The new Shared Skills Library Platform provides both business and education with a shared language to define work and associated learning expectations. This will enable multi-disciplinary partners to align the curriculum with, and develop course materials that are more relevant and responsive to employers’ needs. Workforce professionals also can use the new Shared Skills Library Platform in building career development and referral strategies around what job-seekers know and can do. By depicting shared language across all the occupations to which they apply, the new skills library facilitates more granular transferable skills analysis for more efficient re-employment of dislocated and trade affected workers than can be achieved using occupational title matching. Most importantly, employers can rely on the new library to guide recruiting, succession planning, in-house training or outsourcing of their human capital development.

There are many potential benefits and uses of the new Shared Skills Library Platform, which include, but are not limited to, the following:

Job Seekers/Displaced Workers:

Provides information about occupational work activities that can aid career exploration.

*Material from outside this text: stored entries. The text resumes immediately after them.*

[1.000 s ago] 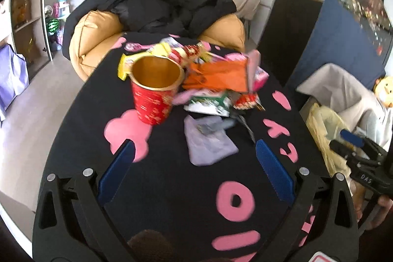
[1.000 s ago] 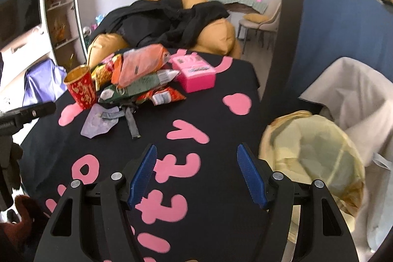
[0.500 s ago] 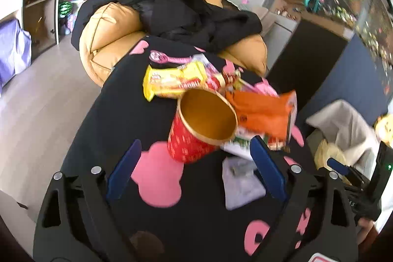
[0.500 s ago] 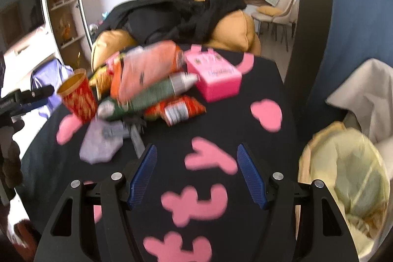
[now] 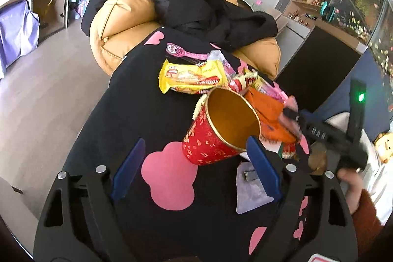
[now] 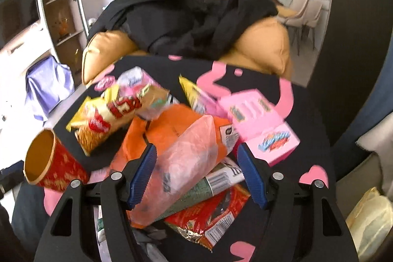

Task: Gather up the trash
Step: 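Reach the right gripper to the pile and grasp the orange-and-clear plastic bag, then carry the plastic bag toward the trash bin with the right gripper while the left gripper grasps the red cup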

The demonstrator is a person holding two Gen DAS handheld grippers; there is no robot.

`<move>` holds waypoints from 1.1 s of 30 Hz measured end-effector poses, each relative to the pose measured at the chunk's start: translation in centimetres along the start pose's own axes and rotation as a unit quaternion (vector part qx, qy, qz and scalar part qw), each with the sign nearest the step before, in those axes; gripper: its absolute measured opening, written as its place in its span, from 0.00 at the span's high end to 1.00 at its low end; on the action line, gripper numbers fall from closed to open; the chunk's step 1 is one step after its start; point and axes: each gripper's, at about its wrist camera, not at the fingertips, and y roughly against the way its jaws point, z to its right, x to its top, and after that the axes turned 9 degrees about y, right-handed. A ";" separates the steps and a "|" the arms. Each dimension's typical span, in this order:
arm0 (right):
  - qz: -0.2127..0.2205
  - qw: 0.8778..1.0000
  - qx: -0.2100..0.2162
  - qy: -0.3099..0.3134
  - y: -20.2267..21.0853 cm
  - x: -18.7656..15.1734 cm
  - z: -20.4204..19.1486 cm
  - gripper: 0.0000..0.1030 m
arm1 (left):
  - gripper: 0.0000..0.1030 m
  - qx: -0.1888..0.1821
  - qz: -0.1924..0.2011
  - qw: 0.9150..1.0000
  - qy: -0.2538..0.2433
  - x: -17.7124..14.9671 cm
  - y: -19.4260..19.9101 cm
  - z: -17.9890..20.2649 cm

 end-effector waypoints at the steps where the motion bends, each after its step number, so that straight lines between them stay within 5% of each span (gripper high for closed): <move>1: -0.001 1.000 0.007 -0.004 0.1 -0.7 0.5 0.38 | 0.22 -0.001 0.001 1.000 0.002 0.1 0.0 0.0; 5: -0.001 0.999 0.034 -0.011 1.2 -2.6 1.8 0.65 | 0.23 0.006 -0.006 1.000 0.000 0.8 -1.0 0.5; 9: 0.025 0.999 0.024 0.000 4.2 -3.1 2.6 0.72 | 0.31 0.021 -0.013 1.000 -0.013 1.1 -2.1 1.8; 20: 0.076 0.997 0.019 0.006 9.7 -1.8 4.8 0.75 | 0.86 0.057 -0.034 0.998 0.001 1.6 -4.0 1.7; 33: 0.089 0.996 -0.003 0.031 13.9 -1.0 6.3 0.75 | 0.92 0.023 0.021 0.999 -0.035 2.2 1.6 5.3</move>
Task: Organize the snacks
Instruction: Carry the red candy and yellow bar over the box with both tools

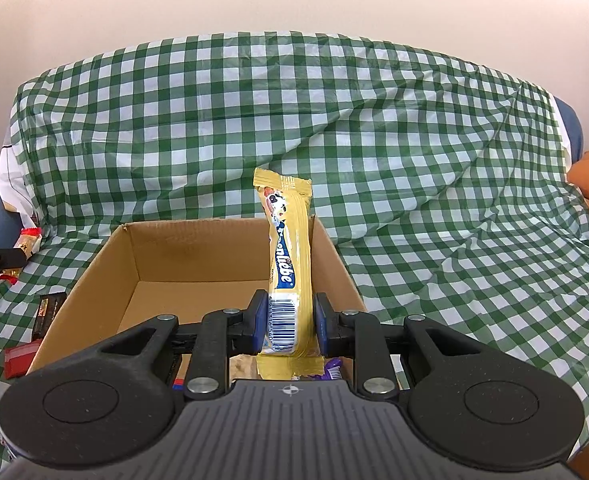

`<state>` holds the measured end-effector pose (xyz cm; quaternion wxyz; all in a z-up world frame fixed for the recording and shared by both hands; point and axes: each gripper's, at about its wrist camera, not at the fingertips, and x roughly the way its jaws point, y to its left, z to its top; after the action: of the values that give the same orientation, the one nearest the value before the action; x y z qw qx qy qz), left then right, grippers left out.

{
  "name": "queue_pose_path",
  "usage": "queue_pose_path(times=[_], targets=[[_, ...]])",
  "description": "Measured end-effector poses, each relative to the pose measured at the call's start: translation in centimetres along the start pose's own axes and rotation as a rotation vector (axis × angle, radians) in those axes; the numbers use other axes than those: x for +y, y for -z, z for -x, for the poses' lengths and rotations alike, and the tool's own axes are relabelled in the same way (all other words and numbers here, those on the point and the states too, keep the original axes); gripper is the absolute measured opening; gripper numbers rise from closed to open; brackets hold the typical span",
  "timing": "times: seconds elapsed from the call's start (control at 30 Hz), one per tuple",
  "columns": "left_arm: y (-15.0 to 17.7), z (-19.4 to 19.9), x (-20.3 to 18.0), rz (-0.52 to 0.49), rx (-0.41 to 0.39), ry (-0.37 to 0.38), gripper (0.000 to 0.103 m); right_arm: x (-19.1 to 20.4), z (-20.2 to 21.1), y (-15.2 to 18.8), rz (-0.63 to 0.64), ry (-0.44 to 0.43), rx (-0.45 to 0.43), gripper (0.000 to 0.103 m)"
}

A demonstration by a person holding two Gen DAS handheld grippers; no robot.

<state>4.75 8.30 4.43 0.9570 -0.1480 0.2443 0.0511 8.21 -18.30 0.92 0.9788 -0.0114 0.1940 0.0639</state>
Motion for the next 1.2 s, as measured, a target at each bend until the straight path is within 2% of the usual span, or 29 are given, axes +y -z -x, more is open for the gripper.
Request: queue_pose_path(times=[1.2], targets=[[0.7,0.2,-1.4,-0.053,-0.039,0.089,0.021,0.4,0.0,-0.1,0.009,0.003,-0.002,0.026]])
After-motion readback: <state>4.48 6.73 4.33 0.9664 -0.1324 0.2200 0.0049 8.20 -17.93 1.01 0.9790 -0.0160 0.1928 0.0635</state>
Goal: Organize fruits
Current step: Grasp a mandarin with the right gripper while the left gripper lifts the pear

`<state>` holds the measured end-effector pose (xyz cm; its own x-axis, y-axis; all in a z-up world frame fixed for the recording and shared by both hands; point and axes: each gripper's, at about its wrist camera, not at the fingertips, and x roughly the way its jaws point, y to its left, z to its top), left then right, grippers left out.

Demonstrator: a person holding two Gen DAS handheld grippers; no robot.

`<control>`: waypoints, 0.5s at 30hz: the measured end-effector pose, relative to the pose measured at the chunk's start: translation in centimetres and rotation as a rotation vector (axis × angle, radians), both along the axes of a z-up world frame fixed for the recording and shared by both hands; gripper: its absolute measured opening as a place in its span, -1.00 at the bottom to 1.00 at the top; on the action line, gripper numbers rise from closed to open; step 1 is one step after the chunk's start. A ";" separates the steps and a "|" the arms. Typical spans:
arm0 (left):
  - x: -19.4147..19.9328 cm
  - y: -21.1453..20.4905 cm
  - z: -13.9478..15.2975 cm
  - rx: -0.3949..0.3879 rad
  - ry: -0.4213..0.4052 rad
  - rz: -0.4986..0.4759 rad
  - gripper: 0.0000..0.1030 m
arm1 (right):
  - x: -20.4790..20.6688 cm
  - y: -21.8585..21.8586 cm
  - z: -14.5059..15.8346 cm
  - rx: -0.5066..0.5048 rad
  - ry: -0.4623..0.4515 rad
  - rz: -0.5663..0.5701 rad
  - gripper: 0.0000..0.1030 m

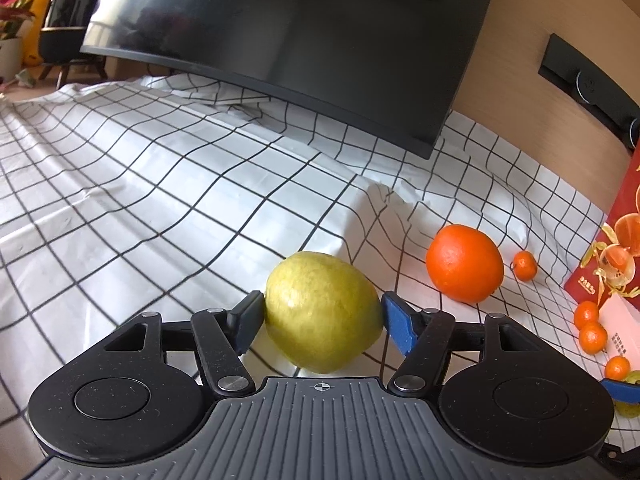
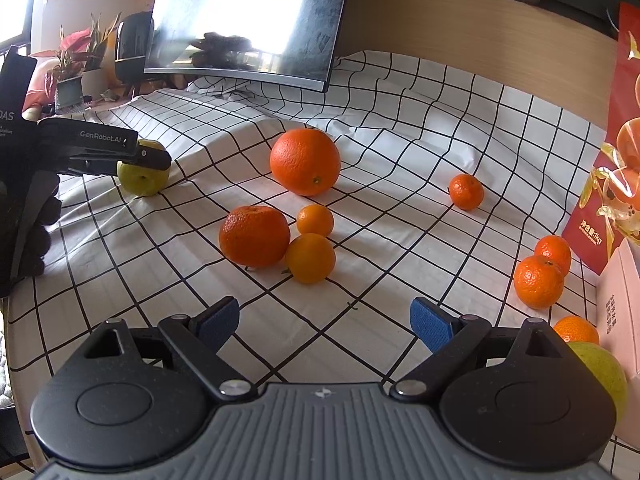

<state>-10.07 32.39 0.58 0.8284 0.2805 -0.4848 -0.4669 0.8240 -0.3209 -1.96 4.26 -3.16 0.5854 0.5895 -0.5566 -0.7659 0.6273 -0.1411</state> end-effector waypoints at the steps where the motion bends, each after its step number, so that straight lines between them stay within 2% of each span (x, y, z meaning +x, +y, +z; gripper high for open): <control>1: -0.2 -0.2 0.0 -0.005 -0.004 -0.005 0.36 | 0.0 0.0 0.0 0.000 -0.001 0.000 0.80; 8: -1.8 -3.3 0.2 0.034 -0.040 -0.139 0.36 | 0.0 0.3 0.2 -0.005 -0.028 -0.017 0.80; 12: -2.3 -5.6 1.1 0.082 -0.054 -0.223 0.36 | 0.1 1.4 0.9 0.005 -0.037 0.030 0.67; 15: -3.3 -6.0 2.0 0.081 -0.102 -0.223 0.35 | 0.6 2.7 1.9 0.027 -0.010 0.081 0.62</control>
<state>-13.37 26.35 2.61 0.9178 0.1194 -0.3786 -0.2388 0.9279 -0.2862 -1.34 6.93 -1.29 0.5406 0.6501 -0.5339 -0.8130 0.5668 -0.1330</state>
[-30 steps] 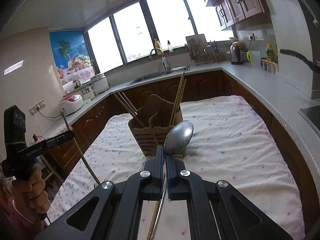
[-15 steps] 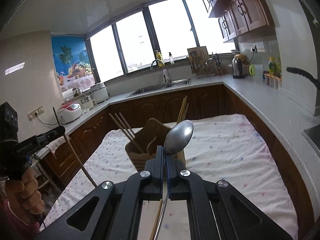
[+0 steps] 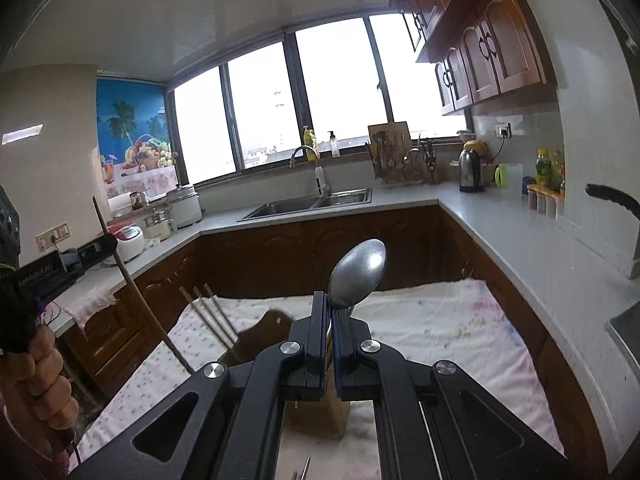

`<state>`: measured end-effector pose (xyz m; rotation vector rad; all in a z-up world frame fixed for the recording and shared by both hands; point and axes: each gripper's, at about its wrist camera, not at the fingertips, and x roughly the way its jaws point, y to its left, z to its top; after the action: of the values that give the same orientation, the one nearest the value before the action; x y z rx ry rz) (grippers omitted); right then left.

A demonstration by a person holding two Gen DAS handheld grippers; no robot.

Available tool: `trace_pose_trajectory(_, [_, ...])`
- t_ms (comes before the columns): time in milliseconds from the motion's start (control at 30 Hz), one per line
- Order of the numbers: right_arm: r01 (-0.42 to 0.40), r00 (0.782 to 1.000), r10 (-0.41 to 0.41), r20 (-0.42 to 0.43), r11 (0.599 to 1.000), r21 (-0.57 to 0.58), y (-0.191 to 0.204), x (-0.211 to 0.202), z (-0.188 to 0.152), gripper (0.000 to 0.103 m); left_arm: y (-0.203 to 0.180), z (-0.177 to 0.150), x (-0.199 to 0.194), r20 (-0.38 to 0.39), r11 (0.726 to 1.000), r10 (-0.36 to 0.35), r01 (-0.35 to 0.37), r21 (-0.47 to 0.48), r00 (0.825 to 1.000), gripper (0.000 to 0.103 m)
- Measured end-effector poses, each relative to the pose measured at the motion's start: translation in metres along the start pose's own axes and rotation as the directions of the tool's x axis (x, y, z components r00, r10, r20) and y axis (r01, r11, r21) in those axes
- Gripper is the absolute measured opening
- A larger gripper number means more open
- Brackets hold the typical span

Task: Organize utensils
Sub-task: 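Lift the chopstick and spoon upright and lower them into the wooden holder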

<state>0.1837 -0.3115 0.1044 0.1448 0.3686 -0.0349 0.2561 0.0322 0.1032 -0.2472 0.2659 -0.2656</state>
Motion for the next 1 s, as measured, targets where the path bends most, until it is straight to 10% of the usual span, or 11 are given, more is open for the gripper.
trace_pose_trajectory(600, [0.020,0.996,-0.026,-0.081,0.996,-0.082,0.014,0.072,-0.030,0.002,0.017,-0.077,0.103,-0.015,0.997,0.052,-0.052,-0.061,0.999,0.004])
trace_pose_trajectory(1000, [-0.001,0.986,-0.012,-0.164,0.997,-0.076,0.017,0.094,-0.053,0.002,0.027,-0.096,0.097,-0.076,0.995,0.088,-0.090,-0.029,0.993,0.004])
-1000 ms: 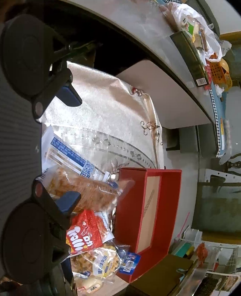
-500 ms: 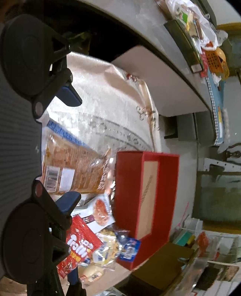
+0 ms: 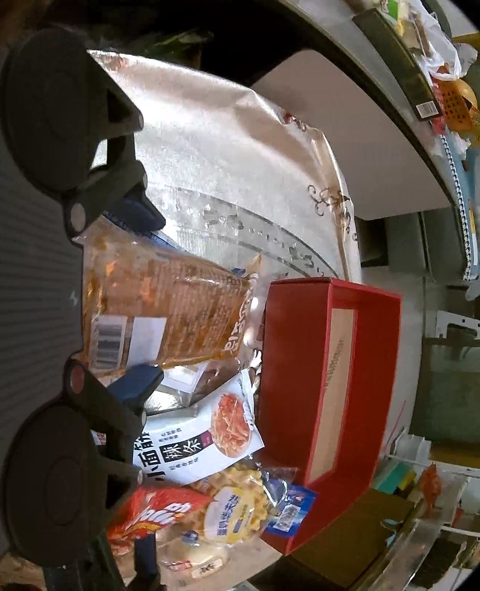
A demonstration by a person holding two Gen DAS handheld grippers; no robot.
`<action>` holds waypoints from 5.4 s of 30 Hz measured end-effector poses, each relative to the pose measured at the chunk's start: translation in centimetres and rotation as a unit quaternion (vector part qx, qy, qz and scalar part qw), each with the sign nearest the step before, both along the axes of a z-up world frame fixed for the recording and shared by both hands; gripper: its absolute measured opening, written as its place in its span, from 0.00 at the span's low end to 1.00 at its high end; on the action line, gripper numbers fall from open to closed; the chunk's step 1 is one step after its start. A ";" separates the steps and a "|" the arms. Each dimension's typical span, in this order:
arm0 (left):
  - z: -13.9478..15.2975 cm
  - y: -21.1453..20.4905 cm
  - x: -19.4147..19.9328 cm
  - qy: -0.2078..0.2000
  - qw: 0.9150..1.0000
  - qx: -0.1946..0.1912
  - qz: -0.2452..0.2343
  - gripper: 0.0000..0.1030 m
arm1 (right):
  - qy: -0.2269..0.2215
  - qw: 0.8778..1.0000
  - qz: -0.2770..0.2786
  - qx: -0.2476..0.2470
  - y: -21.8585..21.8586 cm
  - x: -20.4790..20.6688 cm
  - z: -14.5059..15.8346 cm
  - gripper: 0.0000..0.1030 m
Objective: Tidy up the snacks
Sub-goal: 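Close the right gripper on the red Trolli bag while the left approaches the brown pastry bag, then close the left gripper on the brown pastry bag while the right holds the Trolli bag, then lift both held bags and carry them over the red box, then lower both bags into the red box and open both grippers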
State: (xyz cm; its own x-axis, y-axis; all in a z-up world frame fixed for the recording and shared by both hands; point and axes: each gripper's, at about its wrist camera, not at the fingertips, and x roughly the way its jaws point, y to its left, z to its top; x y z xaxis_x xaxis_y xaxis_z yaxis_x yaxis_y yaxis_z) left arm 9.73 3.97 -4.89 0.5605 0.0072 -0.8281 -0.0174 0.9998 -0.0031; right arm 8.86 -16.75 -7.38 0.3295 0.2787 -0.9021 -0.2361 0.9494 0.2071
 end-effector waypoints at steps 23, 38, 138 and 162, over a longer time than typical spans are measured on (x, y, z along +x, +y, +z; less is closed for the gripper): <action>1.1 -0.6 -1.3 -0.006 0.999 0.020 -0.028 0.45 | -0.003 1.000 -0.011 -0.008 -7.2 -4.4 2.3 0.76; 1.7 0.9 -1.2 0.021 0.997 -0.073 -0.003 0.30 | 0.003 0.998 -0.023 0.050 -8.9 -3.9 2.6 0.63; 6.8 -3.5 0.8 -0.015 0.991 -0.136 -0.004 0.39 | -0.088 0.995 0.018 0.046 -9.1 -3.4 9.2 0.60; 4.4 -7.0 15.1 -0.055 0.997 -0.061 0.010 0.39 | -0.119 0.990 -0.030 0.073 -7.6 12.1 8.3 0.60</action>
State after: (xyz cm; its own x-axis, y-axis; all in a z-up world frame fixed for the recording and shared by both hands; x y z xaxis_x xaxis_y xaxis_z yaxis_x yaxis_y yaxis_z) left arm 24.79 -3.02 -0.47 0.6482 -0.0775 -0.7575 -0.0294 0.9915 -0.1267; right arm 20.99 -24.32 0.96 0.5477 0.3738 -0.7486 -0.2379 0.9273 0.2889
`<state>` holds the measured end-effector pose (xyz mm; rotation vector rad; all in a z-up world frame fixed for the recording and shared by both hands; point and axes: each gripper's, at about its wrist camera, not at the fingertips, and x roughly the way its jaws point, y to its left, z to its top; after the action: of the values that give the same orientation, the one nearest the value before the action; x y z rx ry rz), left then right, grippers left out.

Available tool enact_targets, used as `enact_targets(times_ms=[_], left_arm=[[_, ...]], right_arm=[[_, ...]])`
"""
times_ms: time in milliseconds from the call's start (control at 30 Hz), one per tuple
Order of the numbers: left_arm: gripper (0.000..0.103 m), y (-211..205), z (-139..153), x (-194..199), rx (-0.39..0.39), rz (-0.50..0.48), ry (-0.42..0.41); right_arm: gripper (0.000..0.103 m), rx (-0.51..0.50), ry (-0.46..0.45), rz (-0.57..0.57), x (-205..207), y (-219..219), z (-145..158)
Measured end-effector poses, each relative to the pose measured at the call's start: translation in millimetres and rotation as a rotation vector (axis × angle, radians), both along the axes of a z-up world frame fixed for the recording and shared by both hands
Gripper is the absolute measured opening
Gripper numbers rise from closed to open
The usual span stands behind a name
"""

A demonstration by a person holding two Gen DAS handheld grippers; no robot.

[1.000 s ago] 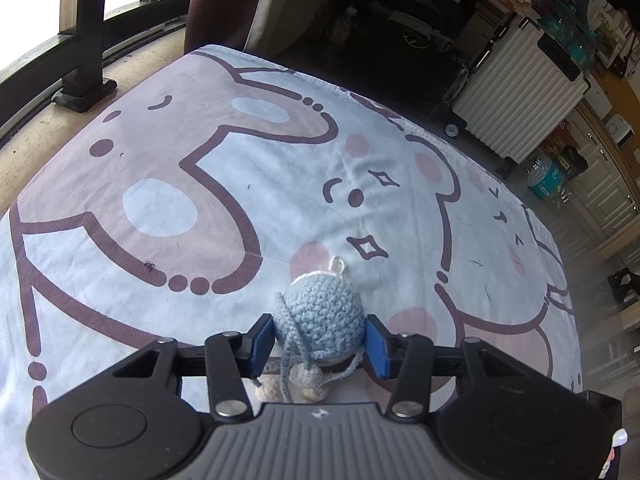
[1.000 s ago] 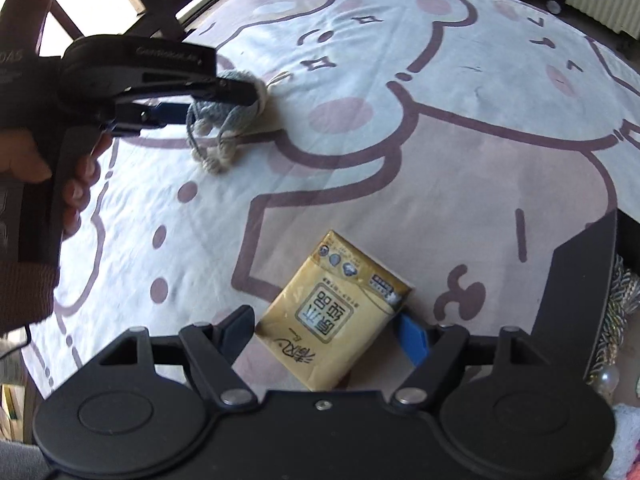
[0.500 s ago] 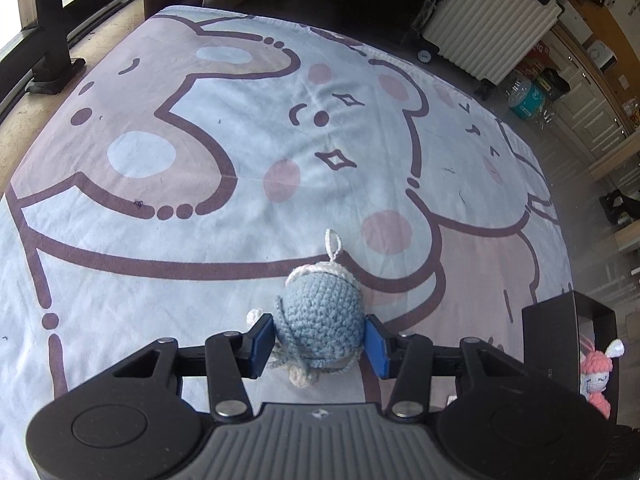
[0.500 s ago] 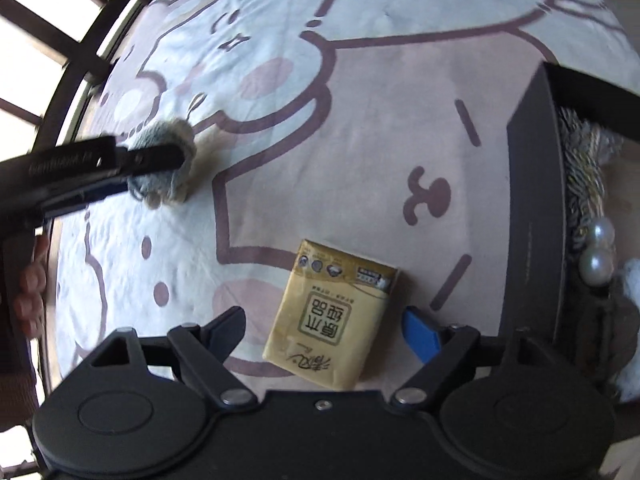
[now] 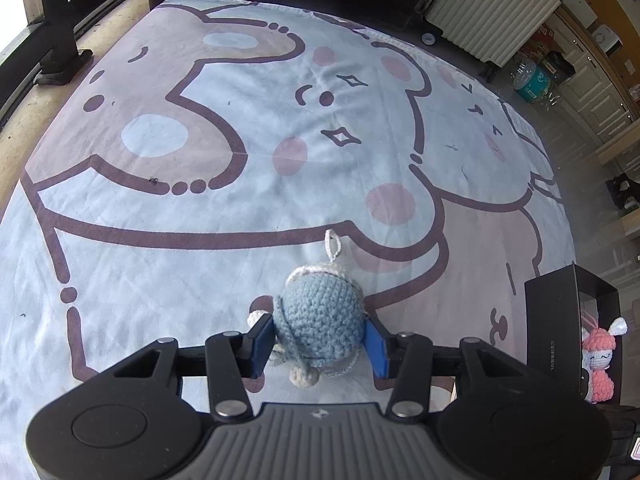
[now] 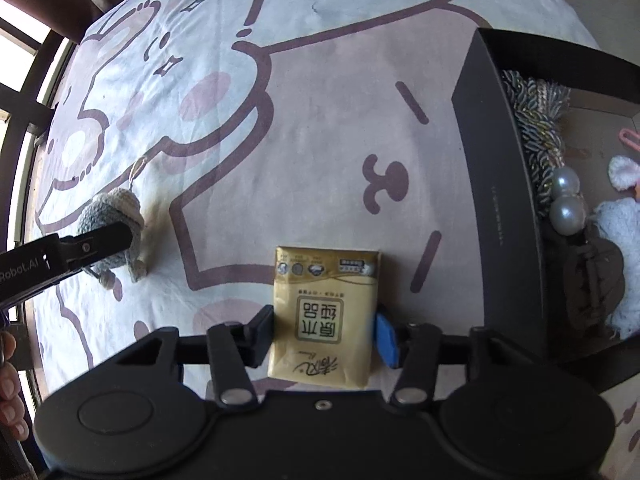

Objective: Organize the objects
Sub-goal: 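Close the right gripper on the tissue pack while the left gripper grasps the knitted toy, then carry the tissue pack with the right tool while the left tool carries the toy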

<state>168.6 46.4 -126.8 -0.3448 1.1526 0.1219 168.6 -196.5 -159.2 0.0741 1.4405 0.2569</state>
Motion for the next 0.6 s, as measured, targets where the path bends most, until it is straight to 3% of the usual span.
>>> enact_targets(times_ms=[333, 600], left_arm=[[0.049, -9, 31, -6, -0.042, 0.029, -0.097], [0.049, -19, 56, -17, -0.032, 0.036, -0.152]], right_arm=[[0.052, 0.014, -0.14, 0.063, -1, 3, 43], [0.052, 0.018, -0.238, 0.133, -6, 10, 79]])
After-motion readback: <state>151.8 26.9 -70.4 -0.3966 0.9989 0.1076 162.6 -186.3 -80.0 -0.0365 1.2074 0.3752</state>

Provides a structure for describing work experiences for building a resume and articulating  work performed in previous jobs.

The more general nature of the statements facilitates cross-occupational comparisons and helps displaced workers identify new areas of work that match their capabilities.

Teachers:

Helps teachers with program planning and curriculum development.

Facilitates effective communication with the educational community for developing a skilled workforce.

The shared language allows educators to use DWAs in analyzing transferable skills and skill gaps.

Organizations:

Can be used to determine commonalities across a group of occupations.

Development in the common or core knowledge and skills required in occupations for potential use in performance reviews, etc.

Provides a bounded, standardized structure for profiling work requirements that employers can use to write job orders or position descriptions.

Promotes the use of a common language for describing the activities that occur within occupations to serve as a basis for industry sector skill standards.

Facilitates effective communication with the business community for developing a skilled workforce.

Used as a shared language to define job openings and write job descriptions/orders.

Student/Career Counselor:

Facilitates training program searches by learners to improve skills or generate learning plans.

Can be used in career guidance to explain the work activities associated with a given occupation and provide a realistic job preview.

Can be used to aid students in understanding where they can apply their school-based knowledge to work settings.

Labor Exchanges:

Could be used to provide a standard language in electronic labor exchanges to analyze transferable skills and skill gaps.

Can be used to create personalized training and development plans based on remediating skills gaps identified between workers’ current profiles and their career goals.